**Exercise aim:**
Using the records below, output the stretch that opens with the line containing "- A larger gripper" and closes with the line containing "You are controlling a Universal", exactly and including both lines, with nothing more.

(Stored data)
★ ★ ★

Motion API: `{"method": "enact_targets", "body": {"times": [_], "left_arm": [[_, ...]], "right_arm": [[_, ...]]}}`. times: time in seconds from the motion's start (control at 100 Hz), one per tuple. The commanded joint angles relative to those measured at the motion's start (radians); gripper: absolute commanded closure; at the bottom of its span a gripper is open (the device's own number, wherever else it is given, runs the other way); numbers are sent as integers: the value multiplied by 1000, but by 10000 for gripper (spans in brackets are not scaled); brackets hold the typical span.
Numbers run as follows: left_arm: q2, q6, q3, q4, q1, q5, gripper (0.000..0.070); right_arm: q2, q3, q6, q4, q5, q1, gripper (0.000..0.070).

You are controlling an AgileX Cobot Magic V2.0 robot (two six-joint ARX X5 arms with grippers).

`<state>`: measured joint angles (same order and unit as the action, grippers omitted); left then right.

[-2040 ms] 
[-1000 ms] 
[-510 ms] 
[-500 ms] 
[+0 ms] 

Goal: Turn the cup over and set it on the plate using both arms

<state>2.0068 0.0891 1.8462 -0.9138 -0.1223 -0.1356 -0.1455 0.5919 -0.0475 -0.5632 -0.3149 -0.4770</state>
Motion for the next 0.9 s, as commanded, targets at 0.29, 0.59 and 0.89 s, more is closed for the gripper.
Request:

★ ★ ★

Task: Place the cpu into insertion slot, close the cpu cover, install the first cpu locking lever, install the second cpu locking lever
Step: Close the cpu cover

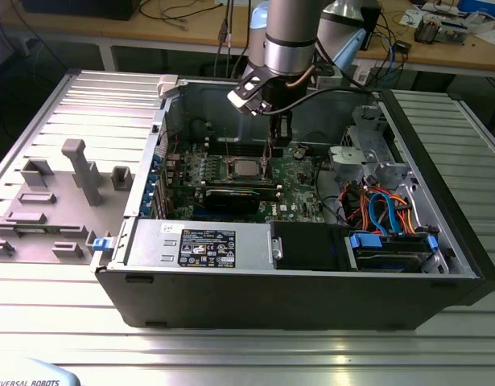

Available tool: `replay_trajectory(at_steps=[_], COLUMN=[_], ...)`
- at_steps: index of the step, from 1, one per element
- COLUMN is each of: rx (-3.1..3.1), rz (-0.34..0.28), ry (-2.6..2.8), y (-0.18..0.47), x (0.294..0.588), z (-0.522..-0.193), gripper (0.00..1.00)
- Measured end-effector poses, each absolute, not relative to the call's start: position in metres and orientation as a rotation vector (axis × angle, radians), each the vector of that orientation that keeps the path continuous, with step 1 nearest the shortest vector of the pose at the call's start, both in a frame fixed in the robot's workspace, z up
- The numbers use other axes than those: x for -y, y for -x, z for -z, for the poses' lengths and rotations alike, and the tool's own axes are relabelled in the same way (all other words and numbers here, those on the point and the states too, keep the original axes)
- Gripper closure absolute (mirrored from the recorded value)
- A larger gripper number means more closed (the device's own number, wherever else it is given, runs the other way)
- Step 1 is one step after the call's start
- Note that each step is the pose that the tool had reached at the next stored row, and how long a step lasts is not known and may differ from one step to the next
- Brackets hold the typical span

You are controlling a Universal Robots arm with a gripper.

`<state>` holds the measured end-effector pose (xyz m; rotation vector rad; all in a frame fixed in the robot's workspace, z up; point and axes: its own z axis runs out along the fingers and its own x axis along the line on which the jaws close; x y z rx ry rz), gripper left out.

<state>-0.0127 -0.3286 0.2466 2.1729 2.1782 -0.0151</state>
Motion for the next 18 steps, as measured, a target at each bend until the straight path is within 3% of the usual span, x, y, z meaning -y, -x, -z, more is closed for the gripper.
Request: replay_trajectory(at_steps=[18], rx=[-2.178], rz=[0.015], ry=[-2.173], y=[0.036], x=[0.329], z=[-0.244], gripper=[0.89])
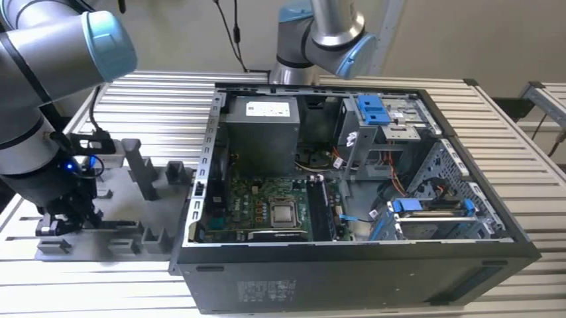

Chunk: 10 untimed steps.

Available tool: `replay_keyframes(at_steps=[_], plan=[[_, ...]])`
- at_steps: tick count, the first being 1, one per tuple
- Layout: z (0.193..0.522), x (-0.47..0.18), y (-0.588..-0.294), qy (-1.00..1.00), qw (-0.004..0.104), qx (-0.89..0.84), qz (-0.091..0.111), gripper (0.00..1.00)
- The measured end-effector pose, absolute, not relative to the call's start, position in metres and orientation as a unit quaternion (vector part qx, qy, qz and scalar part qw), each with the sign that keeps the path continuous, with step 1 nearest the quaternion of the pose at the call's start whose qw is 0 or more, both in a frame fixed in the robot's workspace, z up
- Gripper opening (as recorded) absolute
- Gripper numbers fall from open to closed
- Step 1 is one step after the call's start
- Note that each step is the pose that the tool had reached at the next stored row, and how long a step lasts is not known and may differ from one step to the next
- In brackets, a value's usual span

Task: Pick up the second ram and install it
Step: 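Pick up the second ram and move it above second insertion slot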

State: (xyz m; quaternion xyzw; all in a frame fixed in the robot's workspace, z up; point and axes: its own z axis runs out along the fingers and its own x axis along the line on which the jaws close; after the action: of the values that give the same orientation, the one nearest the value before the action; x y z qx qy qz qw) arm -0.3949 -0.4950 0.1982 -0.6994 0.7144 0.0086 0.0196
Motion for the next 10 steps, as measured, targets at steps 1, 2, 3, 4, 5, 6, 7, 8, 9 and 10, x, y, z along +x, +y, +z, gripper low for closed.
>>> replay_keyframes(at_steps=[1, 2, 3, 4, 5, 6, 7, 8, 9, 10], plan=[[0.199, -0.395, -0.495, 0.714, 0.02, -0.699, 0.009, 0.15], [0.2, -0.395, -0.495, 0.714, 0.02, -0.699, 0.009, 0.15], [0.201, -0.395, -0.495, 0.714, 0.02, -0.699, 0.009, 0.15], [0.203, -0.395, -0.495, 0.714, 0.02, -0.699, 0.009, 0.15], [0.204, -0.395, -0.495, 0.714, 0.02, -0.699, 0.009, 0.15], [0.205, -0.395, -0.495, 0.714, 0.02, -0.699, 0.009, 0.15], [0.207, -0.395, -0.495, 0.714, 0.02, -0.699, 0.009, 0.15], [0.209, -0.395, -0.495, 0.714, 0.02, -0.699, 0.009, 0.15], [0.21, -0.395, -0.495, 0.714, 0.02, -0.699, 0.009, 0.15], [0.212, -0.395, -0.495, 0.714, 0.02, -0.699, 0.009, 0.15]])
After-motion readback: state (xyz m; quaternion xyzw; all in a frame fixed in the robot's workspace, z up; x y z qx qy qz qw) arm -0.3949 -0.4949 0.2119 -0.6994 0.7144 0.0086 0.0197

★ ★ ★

**Exercise solution:**
- A larger gripper number means more closed (the device's own number, wherever else it is given, runs the other way)
- Step 1 is one step after the call's start
- Note that each step is the pose that the tool had reached at the next stored row, and how long a step lasts is not known and may differ from one step to the next
- Brackets hold the typical span

You are controlling a Universal Robots arm with a gripper.

Here the answer is complete.